**What you need to do**
Set all the entries down again, unaltered.

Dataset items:
☆ ☆ ☆ ☆

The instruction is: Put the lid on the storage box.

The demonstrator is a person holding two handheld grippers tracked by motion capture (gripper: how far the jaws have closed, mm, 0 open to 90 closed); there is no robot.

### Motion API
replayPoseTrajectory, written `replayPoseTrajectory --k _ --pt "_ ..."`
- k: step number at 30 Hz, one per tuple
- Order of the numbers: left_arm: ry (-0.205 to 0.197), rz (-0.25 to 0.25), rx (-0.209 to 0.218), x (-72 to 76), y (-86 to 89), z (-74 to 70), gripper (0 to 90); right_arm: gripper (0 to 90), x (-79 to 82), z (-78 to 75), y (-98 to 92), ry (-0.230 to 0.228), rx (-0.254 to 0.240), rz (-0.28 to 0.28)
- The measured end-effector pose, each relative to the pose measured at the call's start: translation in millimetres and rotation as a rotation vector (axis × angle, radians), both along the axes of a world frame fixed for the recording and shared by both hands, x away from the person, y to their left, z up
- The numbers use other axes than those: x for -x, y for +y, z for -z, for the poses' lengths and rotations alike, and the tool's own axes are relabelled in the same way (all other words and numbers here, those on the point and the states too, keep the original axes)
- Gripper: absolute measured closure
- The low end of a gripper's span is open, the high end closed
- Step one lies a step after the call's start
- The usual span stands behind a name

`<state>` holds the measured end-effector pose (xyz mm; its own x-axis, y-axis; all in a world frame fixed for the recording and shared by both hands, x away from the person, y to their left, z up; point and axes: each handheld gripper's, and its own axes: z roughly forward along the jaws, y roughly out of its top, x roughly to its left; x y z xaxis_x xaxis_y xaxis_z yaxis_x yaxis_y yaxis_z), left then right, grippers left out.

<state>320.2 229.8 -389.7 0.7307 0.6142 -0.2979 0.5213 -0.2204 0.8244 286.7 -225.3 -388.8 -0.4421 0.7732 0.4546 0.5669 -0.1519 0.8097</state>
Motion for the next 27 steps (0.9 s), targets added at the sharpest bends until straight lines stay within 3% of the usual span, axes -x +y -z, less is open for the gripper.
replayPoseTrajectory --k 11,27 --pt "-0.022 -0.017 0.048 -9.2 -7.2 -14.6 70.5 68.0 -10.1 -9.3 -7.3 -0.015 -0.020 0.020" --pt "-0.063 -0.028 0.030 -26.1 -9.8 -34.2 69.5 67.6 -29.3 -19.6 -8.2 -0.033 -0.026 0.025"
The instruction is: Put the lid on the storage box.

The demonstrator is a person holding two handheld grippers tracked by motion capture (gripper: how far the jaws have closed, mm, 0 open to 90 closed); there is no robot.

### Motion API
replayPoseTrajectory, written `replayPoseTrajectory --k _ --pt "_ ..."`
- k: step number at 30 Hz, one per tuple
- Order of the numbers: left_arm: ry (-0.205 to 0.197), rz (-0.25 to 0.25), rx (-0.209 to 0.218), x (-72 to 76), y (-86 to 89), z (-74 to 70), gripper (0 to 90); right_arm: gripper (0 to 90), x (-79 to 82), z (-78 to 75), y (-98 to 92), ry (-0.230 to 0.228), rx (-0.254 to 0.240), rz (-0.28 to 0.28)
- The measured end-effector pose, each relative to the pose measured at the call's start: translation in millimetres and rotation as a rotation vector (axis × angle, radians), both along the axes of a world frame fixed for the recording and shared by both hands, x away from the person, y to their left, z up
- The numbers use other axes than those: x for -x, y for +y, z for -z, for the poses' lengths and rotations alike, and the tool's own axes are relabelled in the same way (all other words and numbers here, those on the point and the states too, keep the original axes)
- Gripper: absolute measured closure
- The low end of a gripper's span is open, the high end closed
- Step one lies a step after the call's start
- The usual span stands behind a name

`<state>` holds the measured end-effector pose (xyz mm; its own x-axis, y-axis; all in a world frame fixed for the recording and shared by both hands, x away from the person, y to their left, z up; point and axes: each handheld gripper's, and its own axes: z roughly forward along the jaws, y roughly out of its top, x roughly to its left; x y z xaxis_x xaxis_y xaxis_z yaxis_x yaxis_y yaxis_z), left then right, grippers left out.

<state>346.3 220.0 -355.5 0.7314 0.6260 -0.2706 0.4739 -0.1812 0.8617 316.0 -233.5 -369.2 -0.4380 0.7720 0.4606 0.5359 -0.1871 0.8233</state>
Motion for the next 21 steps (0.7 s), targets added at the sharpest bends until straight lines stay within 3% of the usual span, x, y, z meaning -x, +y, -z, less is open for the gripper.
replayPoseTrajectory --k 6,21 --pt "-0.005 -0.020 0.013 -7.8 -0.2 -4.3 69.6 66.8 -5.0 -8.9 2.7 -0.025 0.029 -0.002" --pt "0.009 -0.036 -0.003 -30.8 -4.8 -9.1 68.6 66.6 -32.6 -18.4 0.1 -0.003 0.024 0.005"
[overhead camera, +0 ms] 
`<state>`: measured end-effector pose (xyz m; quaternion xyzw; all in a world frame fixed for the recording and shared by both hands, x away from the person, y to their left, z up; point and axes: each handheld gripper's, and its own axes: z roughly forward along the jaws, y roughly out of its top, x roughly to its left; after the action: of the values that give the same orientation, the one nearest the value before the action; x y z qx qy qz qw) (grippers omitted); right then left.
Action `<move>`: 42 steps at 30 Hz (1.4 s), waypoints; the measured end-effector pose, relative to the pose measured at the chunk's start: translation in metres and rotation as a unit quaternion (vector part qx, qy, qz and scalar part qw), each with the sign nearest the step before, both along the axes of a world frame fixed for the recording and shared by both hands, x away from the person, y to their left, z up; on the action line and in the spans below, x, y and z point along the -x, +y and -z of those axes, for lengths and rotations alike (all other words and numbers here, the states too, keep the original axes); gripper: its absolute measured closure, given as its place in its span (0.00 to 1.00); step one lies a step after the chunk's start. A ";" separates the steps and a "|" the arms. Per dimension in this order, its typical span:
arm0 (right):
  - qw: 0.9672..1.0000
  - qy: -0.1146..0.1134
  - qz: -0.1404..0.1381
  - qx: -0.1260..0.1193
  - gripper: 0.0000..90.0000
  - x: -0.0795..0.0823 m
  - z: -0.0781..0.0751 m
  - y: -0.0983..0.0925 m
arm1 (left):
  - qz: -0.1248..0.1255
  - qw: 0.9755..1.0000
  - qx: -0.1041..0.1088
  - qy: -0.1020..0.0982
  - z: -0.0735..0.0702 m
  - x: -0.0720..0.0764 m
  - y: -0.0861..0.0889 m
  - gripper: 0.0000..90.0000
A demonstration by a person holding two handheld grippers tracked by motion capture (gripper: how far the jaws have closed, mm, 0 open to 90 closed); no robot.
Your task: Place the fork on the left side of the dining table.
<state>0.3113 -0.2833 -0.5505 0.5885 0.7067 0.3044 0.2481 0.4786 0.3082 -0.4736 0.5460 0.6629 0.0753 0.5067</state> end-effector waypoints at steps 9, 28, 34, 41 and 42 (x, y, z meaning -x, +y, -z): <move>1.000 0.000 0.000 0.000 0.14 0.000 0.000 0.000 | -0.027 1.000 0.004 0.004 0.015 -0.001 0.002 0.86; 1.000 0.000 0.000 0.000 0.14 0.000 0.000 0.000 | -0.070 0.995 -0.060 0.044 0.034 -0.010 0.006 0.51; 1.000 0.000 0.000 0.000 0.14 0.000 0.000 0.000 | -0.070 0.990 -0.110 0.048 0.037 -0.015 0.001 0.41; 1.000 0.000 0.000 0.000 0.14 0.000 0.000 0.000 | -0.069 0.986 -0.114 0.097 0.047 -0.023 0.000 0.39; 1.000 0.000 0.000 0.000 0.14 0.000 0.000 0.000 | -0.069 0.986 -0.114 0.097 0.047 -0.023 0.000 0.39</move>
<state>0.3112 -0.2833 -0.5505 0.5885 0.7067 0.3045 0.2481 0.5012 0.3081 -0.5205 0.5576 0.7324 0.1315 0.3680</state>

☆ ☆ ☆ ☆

**Task result**
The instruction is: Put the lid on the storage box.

The demonstrator is a person holding two handheld grippers tracked by motion capture (gripper: how far the jaws have closed, mm, 0 open to 90 closed); there is no robot.

### Motion API
replayPoseTrajectory, written `replayPoseTrajectory --k _ --pt "_ ..."`
- k: step number at 30 Hz, one per tuple
- Order of the numbers: left_arm: ry (-0.205 to 0.197), rz (-0.25 to 0.25), rx (-0.209 to 0.218), x (-72 to 76), y (-86 to 89), z (-74 to 70), gripper (0 to 90); right_arm: gripper (0 to 90), x (-79 to 82), z (-78 to 75), y (-98 to 92), ry (-0.230 to 0.228), rx (-0.254 to 0.240), rz (-0.28 to 0.28)
- The measured end-effector pose, each relative to the pose measured at the call's start: translation in millimetres and rotation as a rotation vector (axis × angle, radians), both along the axes of a world frame fixed for the recording and shared by both hands, x away from the person, y to their left, z up
- The numbers use other axes than those: x for -x, y for +y, z for -z, for the poses' lengths and rotations alike, and the tool's own axes are relabelled in the same way (all other words and numbers here, those on the point and the states too, keep the original axes)
- Gripper: absolute measured closure
- The low end of a gripper's span is open, the high end closed
- Step one lies a step after the call's start
- The usual span stands behind a name

`<state>` holds the measured end-effector pose (xyz mm; its own x-axis, y-axis; all in a world frame fixed for the recording and shared by both hands, x away from the person, y to their left, z up; point and axes: each handheld gripper's, and its own axes: z roughly forward along the jaws, y roughly out of its top, x roughly to its left; x y z xaxis_x xaxis_y xaxis_z yaxis_x yaxis_y yaxis_z), left then right, grippers left out.

<state>320.2 229.8 -389.7 0.7307 0.6142 -0.2979 0.5213 -0.2204 0.8244 286.7 -225.3 -388.8 -0.4421 0.7732 0.4546 0.5669 -0.1519 0.8097</state>
Motion for the next 27 steps (0.9 s), targets added at the sharpest bends until straight lines stay within 3% of the usual span, axes -x +y -z, less is open for the gripper.
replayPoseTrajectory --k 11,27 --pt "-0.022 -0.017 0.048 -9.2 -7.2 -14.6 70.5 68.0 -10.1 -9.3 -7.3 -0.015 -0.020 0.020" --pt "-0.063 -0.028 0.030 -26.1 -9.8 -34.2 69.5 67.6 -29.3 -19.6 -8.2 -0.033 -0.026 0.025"
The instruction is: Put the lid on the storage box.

The demonstrator is a person holding two handheld grippers tracked by motion capture (gripper: how far the jaws have closed, mm, 0 open to 90 closed); there is no robot.

### Motion API
replayPoseTrajectory, written `replayPoseTrajectory --k _ --pt "_ ..."`
- k: step number at 30 Hz, one per tuple
- Order of the numbers: left_arm: ry (-0.205 to 0.197), rz (-0.25 to 0.25), rx (-0.209 to 0.218), x (-72 to 76), y (-86 to 89), z (-74 to 70), gripper (0 to 90); right_arm: gripper (0 to 90), x (-79 to 82), z (-78 to 75), y (-98 to 92), ry (-0.230 to 0.228), rx (-0.254 to 0.240), rz (-0.28 to 0.28)
- The measured end-effector pose, each relative to the pose measured at the call's start: translation in millimetres and rotation as a rotation vector (axis × angle, radians), both along the axes of a world frame fixed for the recording and shared by both hands, x away from the person, y to their left, z up
- The numbers use other axes than those: x for -x, y for +y, z for -z, for the poses' lengths and rotations alike, and the tool's own axes are relabelled in the same way (all other words and numbers here, those on the point and the states too, keep the original axes)
- Gripper: absolute measured closure
- The low end of a gripper's span is open, the high end closed
- Step one lies a step after the call's start
- The usual span stands behind a name

`<state>` holds the measured end-effector pose (xyz mm; its own x-axis, y-axis; all in a world frame fixed for the recording and shared by both hands, x away from the person, y to their left, z up; point and axes: each handheld gripper's, and its own axes: z roughly forward along the jaws, y roughly out of its top, x roughly to its left; x y z xaxis_x xaxis_y xaxis_z yaxis_x yaxis_y yaxis_z), left then right, grippers left out.

<state>346.3 220.0 -355.5 0.7314 0.6260 -0.2706 0.4739 -0.1812 0.8617 316.0 -233.5 -369.2 -0.4380 0.7720 0.4606 0.5359 -0.1871 0.8233</state>
Motion for the next 21 steps (0.7 s), targets added at the sharpest bends until straight lines stay within 3% of the usual span, x, y, z meaning -x, +y, -z, less is open for the gripper.
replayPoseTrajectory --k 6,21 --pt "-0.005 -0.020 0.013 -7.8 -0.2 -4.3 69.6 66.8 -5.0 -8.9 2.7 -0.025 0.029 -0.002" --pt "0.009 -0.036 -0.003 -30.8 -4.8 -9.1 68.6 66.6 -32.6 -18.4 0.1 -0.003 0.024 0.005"
[overhead camera, +0 ms] 
`<state>`: measured end-effector pose (xyz m; quaternion xyzw; all in a world frame fixed for the recording and shared by both hands, x away from the person, y to their left, z up; point and axes: each handheld gripper's, and its own axes: z roughly forward along the jaws, y roughly out of its top, x roughly to its left; after the action: of the values that give the same orientation, the one nearest the value before the action; x y z qx qy qz qw) (grippers omitted); right then left.
Action `<move>`: 42 steps at 30 Hz (1.4 s), waypoints; the measured end-effector pose, relative to the pose measured at the chunk's start: translation in metres and rotation as a unit quaternion (vector part qx, qy, qz and scalar part qw), each with the sign nearest the step before, both along the axes of a world frame fixed for the recording and shared by both hands, x away from the person, y to their left, z up; on the action line and in the spans below, x, y and z point along the -x, +y and -z of those axes, for lengths and rotations alike (all other words and numbers here, the states too, keep the original axes); gripper: its absolute measured closure, given as its place in its span (0.00 to 1.00); step one lies a step after the chunk's start. A ";" separates the steps and a "|" the arms. Per dimension in this order, its typical span:
arm0 (right):
  - qw: 0.9672..1.0000
  - qy: -0.1146..0.1134
  - qz: -0.1404..0.1381
  - qx: -0.1260..0.1193
  - gripper: 0.0000..90.0000
  - x: -0.0795..0.0823 m
  - z: -0.0781..0.0751 m
  - y: -0.0983..0.0925 m
arm1 (left):
  - qz: -0.1248..0.1255
  - qw: 0.9755..1.0000
  - qx: -0.1041..0.1088
  - qy: -0.1020..0.0982
  - z: -0.0735..0.0702 m
  - x: -0.0720..0.0764 m
  - y: -0.0861..0.0889 m
  - gripper: 0.0000..90.0000
A demonstration by a person holding two handheld grippers tracked by motion capture (gripper: how far the jaws have closed, mm, 0 open to 90 closed); no robot.
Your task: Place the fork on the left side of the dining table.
<state>0.3113 -0.2833 -0.5505 0.5885 0.7067 0.3044 0.2481 0.4786 0.3082 -0.4736 0.5460 0.6629 0.0753 0.5067</state> end-effector waypoints at steps 9, 28, 34, 41 and 42 (x, y, z meaning -x, +y, -z): <move>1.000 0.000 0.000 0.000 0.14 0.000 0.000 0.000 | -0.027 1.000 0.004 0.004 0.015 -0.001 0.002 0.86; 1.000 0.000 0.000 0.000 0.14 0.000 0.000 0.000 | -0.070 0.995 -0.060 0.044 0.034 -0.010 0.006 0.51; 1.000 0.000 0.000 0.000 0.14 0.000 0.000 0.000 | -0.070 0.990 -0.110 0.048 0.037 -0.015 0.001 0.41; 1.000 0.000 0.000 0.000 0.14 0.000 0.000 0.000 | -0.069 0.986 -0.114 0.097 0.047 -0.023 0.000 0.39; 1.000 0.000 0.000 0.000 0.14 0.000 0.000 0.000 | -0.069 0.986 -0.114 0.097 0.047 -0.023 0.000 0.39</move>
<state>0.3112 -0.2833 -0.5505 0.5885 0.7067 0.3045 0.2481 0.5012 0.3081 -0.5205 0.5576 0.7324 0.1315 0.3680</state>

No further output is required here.